By many accounts, 2020 has been full of ups and downs, but no-one could have predicted the impact of the Coronavirus on the energy system. Although reaching net-zero by 2050 is still a great challenge that will require all of us to come together to achieve, 2020 gave us a glimmer of hope by demonstrating that a system with high levels of renewable generation can be a reality. As 2020 draws to a close, we share our thoughts about it and what to look forward to in 2021.

The Good

Since 2010, the proportion of generation from coal and oil has declined dramatically, being replaced by generation from wind and solar (Fig. 1). In April, solar generation peaked at 9.68GW meeting almost 30% of UK demand and surpassing the previous record of 9.55GW set back in May 2019. Likewise, this year, the system ran without coal for 67 days straight, the longest hiatus since 1970. In 2019, it only achieved 18 days (Fig. 2). With the Government targeting 40GW from offshore wind by 2030 and the Energy White Paper bringing forward the phase out of coal from 2025 to 2024 this trend is expected to continue.

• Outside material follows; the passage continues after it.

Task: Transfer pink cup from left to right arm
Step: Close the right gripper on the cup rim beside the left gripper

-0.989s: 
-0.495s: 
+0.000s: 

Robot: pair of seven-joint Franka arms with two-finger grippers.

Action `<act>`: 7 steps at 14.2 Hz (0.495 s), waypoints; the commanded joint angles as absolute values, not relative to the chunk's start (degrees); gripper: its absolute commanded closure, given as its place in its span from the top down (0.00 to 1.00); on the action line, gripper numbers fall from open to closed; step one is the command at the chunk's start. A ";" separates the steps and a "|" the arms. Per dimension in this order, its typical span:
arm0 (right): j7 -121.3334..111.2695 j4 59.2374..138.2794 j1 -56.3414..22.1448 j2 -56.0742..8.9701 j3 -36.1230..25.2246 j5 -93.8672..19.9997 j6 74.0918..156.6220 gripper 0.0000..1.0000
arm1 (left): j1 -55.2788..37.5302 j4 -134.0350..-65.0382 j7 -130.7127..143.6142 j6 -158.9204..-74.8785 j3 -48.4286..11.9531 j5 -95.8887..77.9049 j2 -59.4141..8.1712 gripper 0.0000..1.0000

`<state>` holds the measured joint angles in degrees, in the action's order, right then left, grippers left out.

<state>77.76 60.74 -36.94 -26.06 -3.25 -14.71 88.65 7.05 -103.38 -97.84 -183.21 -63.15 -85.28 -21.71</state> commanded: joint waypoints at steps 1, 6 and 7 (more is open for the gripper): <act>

Figure 1. a graph showing the UK electricity generation mix over the past 15 years. It shows declining levels of coal and gas, and rising levels of renewable energy. Source. BEIS Energy trends section 5: electricity (ET 5.1).
Figure 2: A graphic showing percentage of coal as part of the generation mix with coloured bars and white spaces. White spaces illustrate coal free periods. Source: Data from Fridwatch.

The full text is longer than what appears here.